Un jour à Rodrigues (souvenir de voyage)

   par Gilles Robert (février 2009)

A un détour de la route qui descend vivement vers Graviers, la perspective s’ouvre, immense vers le Sud-Est de l’île.Rodrigues bien petite mais fière de conserver dans sa mémoire à 360° l’histoire agitée de cet océan Indien : galions provocateurs ou fuyards, voiliers en quête de fortune ou de rêves. A ce détour de la route, c’est une surabondance de couleurs. Nous regardons au loin et la ligne d’horizon est au-dessous. C’est comme une immense toile, posée sur le sol que nous, aquarellistes devant l’Eternel, nous dominons. Quelques terres rouges dévalent et de grosses pierres noires, jusqu’à plonger dans le lagon. Mer et ciel ont été jetés sur la toile à grands coups de pinceau mouillé et prennent presque tout l’espace. Cette émeraude qui s’étend jusqu’à la frise si blanche de la barrière de corail, c’est un désespoir du peintre. Il n’existe pas, dans la palette, de ces éclairs de diamant qui la composent. Une île aux Chats… ou Gombrani… ou l’ombre d’un nuage… puis l’outremer intense qui marque la profondeur des abîmes et le bleu ciel qui lui ravit l’immensité par sa transparence.     .Le peintre croit que son tableau est fini tant il est riche de couleurs. Mais le vent du large pousse un grain que l’on voit avancer, délimité comme un volume, sur le bleu outremer puis l’émeraude. Il est là, tout près, qui bruisse.  De nouveau un grand coup de pinceau mouillé, qui réunit ciel et terre, dilue au passage l’outremer du large, le blanc de l’écume, le rose du corail, le topaze du proche, le vert profond de l’herbe bourrique… et c’est la pluie qui bat le visage et aveugle.Le grain a duré deux minutes, dru. La route fume. Un vacoa, à proximité, et ses feuilles en gouttières n’ont pas suffi comme abri. Nous serons presque aussi vite secs que le basalte !

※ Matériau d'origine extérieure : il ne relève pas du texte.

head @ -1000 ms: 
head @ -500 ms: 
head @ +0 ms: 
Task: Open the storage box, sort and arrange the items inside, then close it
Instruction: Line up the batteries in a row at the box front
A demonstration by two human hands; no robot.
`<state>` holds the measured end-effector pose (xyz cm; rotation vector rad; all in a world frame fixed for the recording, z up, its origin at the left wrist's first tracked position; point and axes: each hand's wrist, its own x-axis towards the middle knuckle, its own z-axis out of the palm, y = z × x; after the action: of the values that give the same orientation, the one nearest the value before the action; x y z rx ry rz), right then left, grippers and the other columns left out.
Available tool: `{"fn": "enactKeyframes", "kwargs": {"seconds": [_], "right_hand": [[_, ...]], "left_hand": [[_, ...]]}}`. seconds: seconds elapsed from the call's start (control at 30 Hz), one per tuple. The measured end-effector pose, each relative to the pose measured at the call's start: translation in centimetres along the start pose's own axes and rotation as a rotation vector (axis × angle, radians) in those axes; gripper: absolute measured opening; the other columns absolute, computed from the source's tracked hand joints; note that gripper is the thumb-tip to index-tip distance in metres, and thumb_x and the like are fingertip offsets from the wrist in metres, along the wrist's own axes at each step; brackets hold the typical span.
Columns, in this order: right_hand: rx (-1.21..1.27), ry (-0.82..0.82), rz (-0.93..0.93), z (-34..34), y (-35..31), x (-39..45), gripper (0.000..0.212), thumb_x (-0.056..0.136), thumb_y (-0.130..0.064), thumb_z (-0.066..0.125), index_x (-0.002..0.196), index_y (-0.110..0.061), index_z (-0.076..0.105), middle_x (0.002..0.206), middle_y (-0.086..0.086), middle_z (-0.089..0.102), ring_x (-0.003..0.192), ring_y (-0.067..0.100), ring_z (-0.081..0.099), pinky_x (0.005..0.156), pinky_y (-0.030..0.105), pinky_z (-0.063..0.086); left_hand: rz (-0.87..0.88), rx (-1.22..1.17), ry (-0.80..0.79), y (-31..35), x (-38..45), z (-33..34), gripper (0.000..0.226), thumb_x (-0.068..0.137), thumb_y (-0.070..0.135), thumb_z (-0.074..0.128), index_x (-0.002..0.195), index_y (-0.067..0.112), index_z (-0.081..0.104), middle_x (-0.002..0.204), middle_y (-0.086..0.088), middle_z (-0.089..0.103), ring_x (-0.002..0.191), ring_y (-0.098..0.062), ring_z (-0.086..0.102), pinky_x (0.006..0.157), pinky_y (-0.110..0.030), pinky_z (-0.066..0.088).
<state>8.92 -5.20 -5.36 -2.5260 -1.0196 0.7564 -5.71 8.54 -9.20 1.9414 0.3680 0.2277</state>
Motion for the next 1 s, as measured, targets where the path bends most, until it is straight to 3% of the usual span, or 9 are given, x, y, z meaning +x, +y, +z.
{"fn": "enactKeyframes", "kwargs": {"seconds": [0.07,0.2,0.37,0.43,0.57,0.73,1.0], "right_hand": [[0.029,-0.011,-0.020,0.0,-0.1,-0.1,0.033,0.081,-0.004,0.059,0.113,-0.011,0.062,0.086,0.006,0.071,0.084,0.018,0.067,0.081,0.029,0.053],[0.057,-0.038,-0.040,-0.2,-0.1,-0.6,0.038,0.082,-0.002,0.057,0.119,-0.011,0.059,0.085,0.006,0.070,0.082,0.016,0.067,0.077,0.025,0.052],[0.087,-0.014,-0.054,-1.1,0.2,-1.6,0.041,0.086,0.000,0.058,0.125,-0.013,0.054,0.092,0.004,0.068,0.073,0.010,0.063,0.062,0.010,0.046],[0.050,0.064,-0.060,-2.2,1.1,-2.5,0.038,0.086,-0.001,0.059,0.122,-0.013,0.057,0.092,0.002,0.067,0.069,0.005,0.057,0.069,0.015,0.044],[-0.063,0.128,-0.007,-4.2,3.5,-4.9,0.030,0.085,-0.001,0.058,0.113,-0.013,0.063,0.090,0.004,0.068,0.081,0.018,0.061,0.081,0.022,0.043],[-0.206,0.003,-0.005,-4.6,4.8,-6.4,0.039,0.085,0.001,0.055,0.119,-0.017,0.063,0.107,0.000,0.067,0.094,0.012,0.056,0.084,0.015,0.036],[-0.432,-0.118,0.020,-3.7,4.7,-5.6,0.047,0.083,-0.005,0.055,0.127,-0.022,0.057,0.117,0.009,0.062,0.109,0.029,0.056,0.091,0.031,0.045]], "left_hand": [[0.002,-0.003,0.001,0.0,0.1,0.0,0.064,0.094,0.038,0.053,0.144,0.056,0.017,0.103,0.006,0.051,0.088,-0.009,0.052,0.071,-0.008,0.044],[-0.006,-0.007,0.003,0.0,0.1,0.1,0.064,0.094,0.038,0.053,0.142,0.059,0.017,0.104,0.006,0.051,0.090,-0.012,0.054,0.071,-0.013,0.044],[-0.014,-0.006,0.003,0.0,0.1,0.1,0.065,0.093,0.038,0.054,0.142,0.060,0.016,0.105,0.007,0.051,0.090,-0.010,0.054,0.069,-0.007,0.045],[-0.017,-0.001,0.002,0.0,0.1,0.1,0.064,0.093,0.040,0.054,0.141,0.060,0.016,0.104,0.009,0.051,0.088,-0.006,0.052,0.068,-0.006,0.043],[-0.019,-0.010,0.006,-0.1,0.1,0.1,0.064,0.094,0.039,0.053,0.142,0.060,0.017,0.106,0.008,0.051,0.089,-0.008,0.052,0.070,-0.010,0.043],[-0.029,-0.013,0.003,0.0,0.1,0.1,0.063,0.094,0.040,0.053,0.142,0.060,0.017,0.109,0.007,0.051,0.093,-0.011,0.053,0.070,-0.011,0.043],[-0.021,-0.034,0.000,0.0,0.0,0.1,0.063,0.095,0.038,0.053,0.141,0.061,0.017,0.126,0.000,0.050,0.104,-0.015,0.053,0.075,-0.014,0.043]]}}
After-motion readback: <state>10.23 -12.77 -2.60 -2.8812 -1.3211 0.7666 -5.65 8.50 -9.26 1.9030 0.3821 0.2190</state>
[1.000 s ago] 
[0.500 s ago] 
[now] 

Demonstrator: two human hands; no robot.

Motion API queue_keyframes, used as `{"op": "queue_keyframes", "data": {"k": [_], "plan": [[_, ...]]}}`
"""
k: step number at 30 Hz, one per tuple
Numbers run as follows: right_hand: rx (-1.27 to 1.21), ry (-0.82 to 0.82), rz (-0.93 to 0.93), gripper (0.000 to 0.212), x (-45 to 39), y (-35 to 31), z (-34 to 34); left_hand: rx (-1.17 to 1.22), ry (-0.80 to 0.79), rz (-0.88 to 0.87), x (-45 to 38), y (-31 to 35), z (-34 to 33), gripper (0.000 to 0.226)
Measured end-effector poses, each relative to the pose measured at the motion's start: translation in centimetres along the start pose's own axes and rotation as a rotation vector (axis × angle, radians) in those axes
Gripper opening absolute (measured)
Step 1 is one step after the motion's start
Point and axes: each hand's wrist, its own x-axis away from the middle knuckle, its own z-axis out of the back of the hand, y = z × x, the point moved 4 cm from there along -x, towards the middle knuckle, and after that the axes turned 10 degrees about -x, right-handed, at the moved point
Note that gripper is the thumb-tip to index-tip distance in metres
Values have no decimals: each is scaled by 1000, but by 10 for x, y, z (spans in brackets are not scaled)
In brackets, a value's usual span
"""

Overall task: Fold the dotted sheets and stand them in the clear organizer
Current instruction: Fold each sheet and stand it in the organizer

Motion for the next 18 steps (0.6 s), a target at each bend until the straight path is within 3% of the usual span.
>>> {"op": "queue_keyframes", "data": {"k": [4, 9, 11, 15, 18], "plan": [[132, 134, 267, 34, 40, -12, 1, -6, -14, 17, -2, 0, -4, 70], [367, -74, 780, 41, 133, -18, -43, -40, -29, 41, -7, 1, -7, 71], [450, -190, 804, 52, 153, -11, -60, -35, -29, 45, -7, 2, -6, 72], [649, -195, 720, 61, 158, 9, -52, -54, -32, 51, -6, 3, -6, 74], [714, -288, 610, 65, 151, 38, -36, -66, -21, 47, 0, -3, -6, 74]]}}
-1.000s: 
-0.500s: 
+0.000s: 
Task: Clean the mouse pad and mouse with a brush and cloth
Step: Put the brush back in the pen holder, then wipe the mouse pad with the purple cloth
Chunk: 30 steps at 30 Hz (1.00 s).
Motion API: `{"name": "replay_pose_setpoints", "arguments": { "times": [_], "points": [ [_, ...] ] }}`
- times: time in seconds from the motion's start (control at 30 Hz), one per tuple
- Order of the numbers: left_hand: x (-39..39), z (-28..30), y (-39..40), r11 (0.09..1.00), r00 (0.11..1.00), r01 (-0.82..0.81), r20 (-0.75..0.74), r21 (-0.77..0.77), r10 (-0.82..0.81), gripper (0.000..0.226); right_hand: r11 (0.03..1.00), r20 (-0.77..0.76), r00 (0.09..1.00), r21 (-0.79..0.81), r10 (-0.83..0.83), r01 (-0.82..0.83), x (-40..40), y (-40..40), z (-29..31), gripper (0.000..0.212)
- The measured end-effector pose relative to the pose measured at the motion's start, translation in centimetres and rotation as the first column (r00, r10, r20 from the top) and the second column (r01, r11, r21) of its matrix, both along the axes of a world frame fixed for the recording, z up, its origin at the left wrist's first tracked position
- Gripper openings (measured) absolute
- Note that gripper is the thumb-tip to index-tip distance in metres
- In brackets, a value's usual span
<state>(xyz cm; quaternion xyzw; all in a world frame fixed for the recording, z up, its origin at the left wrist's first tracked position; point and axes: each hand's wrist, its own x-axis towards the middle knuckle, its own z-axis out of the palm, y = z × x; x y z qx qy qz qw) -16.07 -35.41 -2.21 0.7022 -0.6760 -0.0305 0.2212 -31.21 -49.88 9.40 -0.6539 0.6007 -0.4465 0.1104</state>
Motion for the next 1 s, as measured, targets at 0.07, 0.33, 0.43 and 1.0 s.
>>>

Un bus monte à grand bruit de pistons sollicités. « Speedy king », « Princesse Tours », Oiseau bleue », «  Trinity road »… Je ne sais plus mais c’est un de ces noms ronflants comme le moteur qui se fait entendre jusqu’au delà de Palissade Ternel.

  De nouveau et sans cesse le roulement profond de la barrière de corail que la descente amplifie. Elle n’en finit pas cette descente alors qu’il nous semble à chaque virage dominer la plage.Elle est là enfin Quelques moutons boivent au ruisseau qui rejoint là la mer dans un estuaire si large qu’il trahit les derniers orages. Un chemin prend au milieu des filaos la direction de l’Anse Fémie. Puis, après la Pointe Roche Noire, l’Anse Bouteille, le Trou d’Argent. Des noms à bercer les rêves de Paul et Virginie.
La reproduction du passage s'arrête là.